I know I’m a lovable person. I like spending time with me. I’ve begun to like spending time by myself and that is one of the best things. One thing that I like to do within anchoring this lovability for myself is taking myself on dates. I’ll take myself to the movies. I’ll take myself on a hike. I’ll go up for whatever, a ride in the car or motorcycle or whatever it is. It’s like, “I love doing this for me.” For all of us to practice consciously taking ourselves on dates and loving ourselves, we are the ones that get to say whether we’re lovable or not. The evidence doesn’t need to come from outside of ourselves. That was such a tremendous thing that I learned and that I’ve been practicing hardcore.
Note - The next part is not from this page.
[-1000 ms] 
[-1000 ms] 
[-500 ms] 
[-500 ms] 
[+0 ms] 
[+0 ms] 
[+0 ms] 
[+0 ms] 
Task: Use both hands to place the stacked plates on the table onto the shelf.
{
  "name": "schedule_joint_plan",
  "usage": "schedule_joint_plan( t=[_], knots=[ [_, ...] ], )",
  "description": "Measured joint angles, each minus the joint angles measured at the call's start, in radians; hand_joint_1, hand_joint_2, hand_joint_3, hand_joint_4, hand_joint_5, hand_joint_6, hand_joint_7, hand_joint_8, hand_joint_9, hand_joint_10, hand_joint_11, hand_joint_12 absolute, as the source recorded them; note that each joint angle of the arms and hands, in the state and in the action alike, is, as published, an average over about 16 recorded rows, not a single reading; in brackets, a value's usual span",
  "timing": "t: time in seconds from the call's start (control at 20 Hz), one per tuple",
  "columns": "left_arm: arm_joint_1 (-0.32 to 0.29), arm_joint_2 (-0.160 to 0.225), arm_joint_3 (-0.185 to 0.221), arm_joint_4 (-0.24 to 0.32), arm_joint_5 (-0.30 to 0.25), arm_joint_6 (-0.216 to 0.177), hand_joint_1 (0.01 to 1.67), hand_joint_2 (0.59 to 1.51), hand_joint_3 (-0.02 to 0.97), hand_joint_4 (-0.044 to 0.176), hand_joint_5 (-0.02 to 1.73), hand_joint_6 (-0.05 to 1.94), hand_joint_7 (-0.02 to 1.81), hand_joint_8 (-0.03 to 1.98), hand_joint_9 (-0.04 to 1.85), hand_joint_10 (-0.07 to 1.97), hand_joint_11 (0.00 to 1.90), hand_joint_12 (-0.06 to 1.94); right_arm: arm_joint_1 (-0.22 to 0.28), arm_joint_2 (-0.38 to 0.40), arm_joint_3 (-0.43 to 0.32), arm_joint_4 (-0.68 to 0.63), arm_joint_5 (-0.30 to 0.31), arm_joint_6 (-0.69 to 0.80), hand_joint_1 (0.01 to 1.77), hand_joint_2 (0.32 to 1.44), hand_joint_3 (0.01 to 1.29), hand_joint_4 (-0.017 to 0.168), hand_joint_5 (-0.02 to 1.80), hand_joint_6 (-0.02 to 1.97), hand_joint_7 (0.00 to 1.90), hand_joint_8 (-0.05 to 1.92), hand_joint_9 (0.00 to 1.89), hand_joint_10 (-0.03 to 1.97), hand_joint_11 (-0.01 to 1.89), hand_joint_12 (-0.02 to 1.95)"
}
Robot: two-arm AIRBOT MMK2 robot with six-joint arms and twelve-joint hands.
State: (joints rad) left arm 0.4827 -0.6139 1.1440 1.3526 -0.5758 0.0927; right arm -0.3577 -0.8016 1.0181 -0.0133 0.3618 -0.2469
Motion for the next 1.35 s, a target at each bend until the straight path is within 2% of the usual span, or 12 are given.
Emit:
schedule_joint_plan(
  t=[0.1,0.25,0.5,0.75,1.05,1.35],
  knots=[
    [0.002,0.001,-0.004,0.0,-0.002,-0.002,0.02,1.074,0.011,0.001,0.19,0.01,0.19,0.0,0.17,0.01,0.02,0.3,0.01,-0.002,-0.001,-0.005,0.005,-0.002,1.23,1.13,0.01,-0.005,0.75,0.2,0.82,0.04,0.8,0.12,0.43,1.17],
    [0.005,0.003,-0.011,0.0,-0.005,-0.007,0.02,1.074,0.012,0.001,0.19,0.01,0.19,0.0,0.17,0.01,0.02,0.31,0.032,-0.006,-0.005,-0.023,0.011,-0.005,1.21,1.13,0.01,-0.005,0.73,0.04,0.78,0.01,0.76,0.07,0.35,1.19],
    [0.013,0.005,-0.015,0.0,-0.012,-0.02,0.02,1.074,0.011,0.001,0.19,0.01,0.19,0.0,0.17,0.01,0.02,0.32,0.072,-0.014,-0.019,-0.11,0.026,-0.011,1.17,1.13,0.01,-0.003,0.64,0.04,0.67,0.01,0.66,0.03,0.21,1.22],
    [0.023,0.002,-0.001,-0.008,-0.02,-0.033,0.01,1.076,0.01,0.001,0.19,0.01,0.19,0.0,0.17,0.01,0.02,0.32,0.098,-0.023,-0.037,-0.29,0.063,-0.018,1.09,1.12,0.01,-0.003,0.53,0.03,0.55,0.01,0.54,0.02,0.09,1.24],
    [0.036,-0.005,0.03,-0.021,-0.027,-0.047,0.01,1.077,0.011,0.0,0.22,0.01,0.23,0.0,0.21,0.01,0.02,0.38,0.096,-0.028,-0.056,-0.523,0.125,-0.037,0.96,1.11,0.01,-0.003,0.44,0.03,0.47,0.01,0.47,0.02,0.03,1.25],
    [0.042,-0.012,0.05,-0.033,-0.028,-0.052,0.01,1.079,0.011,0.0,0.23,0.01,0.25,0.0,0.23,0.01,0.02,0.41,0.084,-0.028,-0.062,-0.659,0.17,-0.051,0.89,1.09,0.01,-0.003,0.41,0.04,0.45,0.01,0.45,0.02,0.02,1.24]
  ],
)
That’s one of the biggest benefits to our friendship and friendship in general. To come back around to the original topic is to have a relationship with somebody that you were once romantically involved with. Jason and I have a love for each other that’s incredibly strong and it’s rare for men and women that haven’t dated to have a friendship like this. I don’t know if Jason and I could have consciously had this loving, deep friendship without dating first. You have sexual tension with people. A lot of things happen in friendships between men and women. Maybe that’s why people find it confusing is that if you’ve ever tried to be friends with somebody of the opposite sex or somebody that you’re attracted to. If you’re attracted to the same sex, the same thing can be true is there’s this idea of, “I have feelings for this person, but I don’t want to tell them because we’re just friends. Maybe they don’t feel the same way about me.”

Jason and I have already gone through that stage. We dated and we know what that’s like. We found love and that love became a love of friendship. We worked through all of those things that some people never do as friends. That deep love that we have is wonderful because I can have experiences with Jason that is similar to experiences I would have in a romantic relationship, meaning everything but the sexual side of it. Jason and I do things that a lot of people would think that they’d only do with a boyfriend and girlfriend or a husband and wife, etc. That’s special because to Jason’s point. You can take yourself out on dates.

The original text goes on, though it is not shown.